The archaeologist Sophie Descamps is well known in Thessaloniki since the summer of 2011 when she came to the city as head of a team of French and Greek archaeologist who collected 670 exhibits from the Archaeological Museum of Thessaloniki and from all the Ephorates of Prehistoric and Classical Antiquities of Macedonia and put together the exhibition entitled “Ancient Macedonia: In the kingdom of Alexander the Great”. The exhibition ran from October 2011 to January 2012 at the Louvre Museum and Sophie Descamps again put a spotlight on the city with the case of the return of the copies of the “Enchanted Ones” – the sculptures of Thessaloniki seized by the Frenchman Emmanuel Miller in 1864 and kept since then in the Louvre Museum.
The statue of the Charioteer is the remaining part of a bronze composition which is on display at the Archaeological Museum of Delphi and is possibly its most famous exhibit and one of the most important ancient Greek sculptures of the Early Classical period.

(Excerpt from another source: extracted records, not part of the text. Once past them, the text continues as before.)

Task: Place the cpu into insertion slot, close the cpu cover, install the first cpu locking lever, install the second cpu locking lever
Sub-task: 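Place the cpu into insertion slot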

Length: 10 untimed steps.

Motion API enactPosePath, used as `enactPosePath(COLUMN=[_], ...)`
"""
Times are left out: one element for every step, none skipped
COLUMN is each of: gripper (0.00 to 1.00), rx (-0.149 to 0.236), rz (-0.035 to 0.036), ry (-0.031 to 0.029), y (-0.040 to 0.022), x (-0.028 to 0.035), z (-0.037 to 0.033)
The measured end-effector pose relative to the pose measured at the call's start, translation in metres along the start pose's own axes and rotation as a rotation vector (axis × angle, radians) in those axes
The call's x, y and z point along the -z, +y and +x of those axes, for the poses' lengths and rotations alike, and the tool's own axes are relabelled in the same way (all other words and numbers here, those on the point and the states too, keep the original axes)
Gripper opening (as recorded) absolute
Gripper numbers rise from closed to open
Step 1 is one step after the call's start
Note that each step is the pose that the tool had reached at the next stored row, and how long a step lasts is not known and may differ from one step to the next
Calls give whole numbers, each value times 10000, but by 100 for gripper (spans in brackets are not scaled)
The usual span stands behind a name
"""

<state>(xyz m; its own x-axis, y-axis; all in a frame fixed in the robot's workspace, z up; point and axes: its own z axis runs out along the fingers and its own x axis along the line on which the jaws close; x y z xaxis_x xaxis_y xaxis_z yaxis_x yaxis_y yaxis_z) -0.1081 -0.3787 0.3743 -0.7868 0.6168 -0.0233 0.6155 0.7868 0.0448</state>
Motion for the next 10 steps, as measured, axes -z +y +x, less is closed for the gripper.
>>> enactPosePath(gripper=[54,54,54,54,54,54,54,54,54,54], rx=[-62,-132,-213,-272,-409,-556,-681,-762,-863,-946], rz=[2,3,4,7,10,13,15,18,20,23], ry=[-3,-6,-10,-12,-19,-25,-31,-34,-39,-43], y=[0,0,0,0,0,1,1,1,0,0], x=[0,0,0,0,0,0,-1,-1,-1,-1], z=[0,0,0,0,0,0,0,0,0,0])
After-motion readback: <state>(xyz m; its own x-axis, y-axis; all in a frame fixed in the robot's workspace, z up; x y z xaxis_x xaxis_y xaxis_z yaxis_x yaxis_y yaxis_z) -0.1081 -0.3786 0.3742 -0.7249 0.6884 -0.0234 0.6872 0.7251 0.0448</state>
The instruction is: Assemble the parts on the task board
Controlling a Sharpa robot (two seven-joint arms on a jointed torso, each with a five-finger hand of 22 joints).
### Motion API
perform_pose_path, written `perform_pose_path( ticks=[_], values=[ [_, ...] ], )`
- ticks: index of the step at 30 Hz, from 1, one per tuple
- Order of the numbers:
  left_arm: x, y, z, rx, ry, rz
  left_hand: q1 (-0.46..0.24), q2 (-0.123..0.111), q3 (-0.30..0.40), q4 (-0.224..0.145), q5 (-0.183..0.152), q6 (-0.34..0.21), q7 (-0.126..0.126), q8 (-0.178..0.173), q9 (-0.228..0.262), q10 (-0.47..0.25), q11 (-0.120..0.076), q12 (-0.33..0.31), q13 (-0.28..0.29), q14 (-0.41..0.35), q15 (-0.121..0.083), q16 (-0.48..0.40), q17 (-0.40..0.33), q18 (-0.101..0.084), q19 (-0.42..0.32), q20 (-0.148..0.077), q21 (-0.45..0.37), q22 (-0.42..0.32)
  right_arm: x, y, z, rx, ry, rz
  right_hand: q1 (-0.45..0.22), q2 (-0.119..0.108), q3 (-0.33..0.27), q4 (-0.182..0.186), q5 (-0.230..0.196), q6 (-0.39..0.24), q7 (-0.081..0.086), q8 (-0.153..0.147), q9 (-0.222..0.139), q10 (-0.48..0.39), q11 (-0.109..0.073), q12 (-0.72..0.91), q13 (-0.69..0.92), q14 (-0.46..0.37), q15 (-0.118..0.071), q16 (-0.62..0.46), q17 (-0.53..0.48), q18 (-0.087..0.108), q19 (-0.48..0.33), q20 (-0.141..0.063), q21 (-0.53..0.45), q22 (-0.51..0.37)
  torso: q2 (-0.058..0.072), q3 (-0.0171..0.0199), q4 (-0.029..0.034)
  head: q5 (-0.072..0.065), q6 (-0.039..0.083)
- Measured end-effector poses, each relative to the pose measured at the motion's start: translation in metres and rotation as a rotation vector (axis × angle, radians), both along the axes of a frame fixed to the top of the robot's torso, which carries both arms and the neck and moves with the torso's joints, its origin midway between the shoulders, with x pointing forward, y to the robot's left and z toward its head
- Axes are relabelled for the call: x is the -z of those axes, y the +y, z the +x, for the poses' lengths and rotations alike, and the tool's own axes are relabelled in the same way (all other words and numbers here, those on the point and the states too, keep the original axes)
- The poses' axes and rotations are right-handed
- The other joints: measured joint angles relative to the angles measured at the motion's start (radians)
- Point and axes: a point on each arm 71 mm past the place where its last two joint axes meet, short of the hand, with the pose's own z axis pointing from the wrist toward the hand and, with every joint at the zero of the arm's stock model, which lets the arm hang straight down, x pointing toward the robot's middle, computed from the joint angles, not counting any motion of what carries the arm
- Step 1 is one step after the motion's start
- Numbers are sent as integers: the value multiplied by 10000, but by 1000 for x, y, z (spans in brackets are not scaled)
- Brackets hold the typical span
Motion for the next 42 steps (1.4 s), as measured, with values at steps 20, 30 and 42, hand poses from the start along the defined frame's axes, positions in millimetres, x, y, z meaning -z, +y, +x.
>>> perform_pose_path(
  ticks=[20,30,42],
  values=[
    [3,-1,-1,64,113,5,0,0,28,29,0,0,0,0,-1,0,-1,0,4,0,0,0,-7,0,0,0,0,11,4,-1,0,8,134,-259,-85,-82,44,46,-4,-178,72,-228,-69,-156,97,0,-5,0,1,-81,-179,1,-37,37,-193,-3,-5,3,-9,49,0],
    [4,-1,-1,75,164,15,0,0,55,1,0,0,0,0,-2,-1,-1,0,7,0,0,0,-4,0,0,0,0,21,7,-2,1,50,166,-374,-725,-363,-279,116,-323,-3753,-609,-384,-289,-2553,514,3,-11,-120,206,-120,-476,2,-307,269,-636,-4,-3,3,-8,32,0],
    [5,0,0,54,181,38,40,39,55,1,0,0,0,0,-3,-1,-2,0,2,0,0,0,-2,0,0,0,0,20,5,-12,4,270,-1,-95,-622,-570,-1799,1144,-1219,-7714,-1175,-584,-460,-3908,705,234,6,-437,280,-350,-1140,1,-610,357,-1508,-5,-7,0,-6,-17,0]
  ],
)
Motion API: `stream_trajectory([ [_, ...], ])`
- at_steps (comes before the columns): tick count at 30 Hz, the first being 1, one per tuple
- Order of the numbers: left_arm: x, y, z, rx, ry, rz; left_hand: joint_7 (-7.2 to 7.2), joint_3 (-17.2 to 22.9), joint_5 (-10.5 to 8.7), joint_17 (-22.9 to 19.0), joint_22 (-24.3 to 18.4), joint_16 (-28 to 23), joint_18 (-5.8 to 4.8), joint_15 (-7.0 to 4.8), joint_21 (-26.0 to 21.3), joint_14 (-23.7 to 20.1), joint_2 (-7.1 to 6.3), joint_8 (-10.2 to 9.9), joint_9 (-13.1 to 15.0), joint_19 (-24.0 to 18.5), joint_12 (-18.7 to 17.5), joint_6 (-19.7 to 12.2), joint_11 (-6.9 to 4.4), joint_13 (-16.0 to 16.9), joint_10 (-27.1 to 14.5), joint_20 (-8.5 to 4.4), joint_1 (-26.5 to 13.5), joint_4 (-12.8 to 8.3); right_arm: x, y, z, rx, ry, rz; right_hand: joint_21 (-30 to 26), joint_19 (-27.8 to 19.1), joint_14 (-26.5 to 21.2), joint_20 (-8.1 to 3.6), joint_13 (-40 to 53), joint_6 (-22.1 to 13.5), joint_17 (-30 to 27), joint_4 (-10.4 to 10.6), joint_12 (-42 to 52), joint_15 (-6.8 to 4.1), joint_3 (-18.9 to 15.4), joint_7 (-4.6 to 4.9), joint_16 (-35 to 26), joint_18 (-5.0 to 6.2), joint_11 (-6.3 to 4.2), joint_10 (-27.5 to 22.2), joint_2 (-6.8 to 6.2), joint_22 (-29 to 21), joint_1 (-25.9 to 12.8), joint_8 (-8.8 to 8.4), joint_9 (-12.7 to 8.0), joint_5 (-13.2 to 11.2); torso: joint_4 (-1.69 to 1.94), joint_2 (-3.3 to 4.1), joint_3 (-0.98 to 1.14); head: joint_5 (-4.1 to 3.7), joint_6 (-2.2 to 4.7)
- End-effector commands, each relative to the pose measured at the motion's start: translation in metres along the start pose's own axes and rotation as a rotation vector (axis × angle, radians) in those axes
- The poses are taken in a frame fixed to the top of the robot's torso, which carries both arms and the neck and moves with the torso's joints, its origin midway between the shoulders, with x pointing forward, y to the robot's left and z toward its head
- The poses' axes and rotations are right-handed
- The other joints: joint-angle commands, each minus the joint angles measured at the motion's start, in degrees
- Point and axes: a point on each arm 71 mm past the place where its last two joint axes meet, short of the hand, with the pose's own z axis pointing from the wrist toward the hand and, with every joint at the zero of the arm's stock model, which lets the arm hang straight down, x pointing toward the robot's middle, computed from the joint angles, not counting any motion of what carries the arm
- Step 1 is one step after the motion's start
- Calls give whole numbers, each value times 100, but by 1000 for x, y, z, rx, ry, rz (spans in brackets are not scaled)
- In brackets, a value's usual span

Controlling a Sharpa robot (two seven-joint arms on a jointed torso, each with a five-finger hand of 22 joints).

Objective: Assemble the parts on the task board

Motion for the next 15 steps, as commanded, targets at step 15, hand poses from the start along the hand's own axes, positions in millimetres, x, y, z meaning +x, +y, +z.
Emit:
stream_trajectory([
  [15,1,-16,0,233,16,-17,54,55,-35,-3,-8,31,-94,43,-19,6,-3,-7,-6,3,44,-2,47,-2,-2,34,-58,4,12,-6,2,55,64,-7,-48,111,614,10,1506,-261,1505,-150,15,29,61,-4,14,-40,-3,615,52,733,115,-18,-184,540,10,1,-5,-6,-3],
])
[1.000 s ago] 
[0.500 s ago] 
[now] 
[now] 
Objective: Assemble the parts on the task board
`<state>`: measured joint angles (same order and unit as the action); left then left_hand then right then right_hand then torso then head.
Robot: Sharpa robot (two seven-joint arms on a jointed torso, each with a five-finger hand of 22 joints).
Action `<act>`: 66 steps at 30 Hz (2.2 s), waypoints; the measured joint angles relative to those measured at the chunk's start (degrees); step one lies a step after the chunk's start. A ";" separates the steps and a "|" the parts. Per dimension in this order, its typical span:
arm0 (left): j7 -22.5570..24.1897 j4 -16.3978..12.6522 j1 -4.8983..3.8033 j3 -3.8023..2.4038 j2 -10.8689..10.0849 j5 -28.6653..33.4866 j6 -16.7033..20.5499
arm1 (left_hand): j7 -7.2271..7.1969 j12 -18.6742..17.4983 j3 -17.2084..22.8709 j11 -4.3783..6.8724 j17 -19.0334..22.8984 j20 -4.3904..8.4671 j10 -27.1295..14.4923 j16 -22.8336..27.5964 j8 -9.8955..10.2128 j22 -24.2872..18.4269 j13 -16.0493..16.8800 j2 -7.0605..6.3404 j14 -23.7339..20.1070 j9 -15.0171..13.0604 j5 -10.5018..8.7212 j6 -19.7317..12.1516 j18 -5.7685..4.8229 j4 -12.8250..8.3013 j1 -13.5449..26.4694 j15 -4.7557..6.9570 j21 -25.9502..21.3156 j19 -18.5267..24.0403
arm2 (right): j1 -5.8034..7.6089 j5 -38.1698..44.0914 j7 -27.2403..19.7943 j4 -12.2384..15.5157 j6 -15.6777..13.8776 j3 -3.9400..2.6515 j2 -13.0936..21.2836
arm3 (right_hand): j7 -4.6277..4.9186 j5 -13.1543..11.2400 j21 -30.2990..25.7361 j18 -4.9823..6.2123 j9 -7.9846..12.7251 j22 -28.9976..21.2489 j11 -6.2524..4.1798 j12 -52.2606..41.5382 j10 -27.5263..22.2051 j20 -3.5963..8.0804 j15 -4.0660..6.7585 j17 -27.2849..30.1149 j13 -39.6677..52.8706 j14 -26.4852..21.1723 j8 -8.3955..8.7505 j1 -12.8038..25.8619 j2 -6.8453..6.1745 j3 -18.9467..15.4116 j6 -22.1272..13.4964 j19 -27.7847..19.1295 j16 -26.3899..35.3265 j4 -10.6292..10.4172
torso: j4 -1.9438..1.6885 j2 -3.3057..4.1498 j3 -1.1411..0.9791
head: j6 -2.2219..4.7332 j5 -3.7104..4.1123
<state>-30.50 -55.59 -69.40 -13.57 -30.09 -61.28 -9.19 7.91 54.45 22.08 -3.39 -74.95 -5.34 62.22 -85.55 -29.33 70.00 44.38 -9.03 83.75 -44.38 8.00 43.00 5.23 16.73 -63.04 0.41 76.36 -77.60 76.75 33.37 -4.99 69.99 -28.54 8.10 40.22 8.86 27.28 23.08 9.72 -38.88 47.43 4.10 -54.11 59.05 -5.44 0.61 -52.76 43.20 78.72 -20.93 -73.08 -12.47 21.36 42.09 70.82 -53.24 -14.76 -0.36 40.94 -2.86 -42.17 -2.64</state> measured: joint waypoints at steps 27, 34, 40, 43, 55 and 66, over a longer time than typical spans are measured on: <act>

The date of its creation can be placed directly after the Persian wars.
The specific work was part of a large votive offering and is 1.80m high. The charioteer is depicted as a very young man from a noble family of his time. He wears the typical charioteers’ long chiton with a wide belt holding it high above the waist, while two bands go over the shoulders, under the arms and criss-cross at the back. His eyes are of inlaid glass coloured brown with black pupils‒a symbol of ethos and balance. Inside the half open, full lips, four silver teeth can just be seen.
During the great earthquake of 373 BC, the fall of rocks and earth into the square surrounding the archaic temple, brought about the latter’s destruction and buried the works of art found there including the Charioteer statue. Concealed and protected under the soil that covered it for centuries it managed to avoid plundering from occasional raids, the systematic removal of sculptures by Roman emperors and the annihilation of almost all the sanctuary’s bronze works in later years. The French excavation at Delphi in 1896, brought the Charioteer to light again, almost intact, with the green patina that had protected it from erosion. Along with the bronze parts of the votive offering, a section of its stone pedestal was found, on which two lines survive from its dedicatory inscription in verse.